A significant security flaw in a widely-used online travel service for hotel and car rentals has been discovered and patched, according to cybersecurity researchers at Salt Labs. The vulnerability potentially affected millions of users across multiple commercial airline platforms.
The security flaw allowed attackers to gain unauthorized access to user accounts through a sophisticated account takeover technique. Once compromised, attackers could:
– Book hotels and car rentals using victims’ airline loyalty points
– Modify or cancel existing bookings
– Access personal information
– Perform various account actions on behalf of the victim
The attack vector involved a simple yet effective method:
1. Creating a specially crafted link
2. Distributing it through common channels (email, SMS, websites)

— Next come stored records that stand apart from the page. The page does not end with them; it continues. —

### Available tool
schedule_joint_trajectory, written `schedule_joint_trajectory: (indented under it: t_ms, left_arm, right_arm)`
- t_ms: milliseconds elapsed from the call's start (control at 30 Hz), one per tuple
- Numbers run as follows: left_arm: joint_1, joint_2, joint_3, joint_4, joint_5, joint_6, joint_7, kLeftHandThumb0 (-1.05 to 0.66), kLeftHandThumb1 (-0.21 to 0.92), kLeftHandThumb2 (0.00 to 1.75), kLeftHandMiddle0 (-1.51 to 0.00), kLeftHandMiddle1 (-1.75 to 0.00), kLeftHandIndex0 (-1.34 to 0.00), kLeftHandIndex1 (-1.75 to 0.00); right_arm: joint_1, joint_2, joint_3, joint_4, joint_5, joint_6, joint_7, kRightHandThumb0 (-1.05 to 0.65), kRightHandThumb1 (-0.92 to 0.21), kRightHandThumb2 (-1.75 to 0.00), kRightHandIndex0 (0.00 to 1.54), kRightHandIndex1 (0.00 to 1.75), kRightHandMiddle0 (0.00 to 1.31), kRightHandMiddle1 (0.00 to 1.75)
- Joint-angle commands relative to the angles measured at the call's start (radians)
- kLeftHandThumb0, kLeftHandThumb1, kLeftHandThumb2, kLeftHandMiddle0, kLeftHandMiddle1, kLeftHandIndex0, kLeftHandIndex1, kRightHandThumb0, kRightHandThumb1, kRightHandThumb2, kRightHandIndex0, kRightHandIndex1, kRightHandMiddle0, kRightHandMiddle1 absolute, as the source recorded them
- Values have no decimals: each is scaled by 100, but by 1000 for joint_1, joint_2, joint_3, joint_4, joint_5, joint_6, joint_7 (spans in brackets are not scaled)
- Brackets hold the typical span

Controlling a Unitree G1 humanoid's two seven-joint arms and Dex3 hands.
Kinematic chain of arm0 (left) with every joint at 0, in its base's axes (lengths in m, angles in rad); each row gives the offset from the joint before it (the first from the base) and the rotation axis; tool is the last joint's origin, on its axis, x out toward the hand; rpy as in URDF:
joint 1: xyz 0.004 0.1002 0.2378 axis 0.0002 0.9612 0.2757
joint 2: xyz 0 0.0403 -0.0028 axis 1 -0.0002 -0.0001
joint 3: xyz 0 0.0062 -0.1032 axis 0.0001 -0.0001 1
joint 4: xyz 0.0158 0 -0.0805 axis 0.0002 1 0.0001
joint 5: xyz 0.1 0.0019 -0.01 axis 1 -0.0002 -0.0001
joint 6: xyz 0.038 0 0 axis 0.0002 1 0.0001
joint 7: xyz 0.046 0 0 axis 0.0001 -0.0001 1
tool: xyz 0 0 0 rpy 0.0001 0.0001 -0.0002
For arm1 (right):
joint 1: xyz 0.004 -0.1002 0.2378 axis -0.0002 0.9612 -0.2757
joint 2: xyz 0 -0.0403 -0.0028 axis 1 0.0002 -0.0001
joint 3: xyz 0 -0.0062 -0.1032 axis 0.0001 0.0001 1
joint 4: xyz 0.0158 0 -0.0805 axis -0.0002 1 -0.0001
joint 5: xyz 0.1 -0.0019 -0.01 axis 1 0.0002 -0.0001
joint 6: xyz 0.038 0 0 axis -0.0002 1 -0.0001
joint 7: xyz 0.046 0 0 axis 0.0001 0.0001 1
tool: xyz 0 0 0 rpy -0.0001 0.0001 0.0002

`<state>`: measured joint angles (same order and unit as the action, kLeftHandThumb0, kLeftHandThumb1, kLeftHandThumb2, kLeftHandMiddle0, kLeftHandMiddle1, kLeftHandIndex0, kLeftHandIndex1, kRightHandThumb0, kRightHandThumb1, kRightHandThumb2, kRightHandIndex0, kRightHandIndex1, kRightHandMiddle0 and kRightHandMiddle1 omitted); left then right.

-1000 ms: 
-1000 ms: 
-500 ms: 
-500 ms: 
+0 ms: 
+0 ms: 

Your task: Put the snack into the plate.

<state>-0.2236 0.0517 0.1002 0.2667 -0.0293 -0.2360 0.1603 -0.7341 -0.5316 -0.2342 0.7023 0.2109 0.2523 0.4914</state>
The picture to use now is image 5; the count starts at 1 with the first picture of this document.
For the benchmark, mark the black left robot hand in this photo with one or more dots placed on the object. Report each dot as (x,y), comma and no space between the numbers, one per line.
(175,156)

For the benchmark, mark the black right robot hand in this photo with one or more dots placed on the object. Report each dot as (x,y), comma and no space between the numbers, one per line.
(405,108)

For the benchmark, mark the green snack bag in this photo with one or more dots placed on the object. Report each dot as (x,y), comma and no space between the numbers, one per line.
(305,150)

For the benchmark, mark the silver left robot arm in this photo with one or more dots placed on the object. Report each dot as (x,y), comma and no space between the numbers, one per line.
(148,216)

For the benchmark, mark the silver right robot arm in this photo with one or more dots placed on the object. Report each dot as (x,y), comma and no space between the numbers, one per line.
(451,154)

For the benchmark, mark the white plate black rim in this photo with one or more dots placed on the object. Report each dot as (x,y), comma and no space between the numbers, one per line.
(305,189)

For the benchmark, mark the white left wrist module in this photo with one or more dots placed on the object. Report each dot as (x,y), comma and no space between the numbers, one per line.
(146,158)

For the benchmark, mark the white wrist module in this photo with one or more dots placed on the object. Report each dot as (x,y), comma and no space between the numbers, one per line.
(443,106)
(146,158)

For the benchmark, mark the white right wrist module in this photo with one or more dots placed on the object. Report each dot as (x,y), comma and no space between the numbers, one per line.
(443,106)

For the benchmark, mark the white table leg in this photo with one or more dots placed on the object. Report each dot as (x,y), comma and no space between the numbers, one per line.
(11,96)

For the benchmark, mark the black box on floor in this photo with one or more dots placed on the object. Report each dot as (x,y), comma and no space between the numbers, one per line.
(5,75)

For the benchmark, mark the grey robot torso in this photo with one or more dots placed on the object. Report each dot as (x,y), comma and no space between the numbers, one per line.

3. Exploiting the OAuth authentication process between the rental service and airline platforms
4. Intercepting user session tokens by manipulating the “tr_returnUrl” parameter
The vulnerability was particularly concerning as it targeted the service-to-service API interactions, making it difficult to detect through standard security measures. The affected service, which remains unnamed, is integrated into numerous commercial airline online platforms and allows users to add hotel bookings to their airline itineraries.
The discovery highlights the critical importance of securing third-party integrations and API supply chain connections in travel service ecosystems. The vulnerability has since been addressed, protecting users from unauthorized access and account manipulation.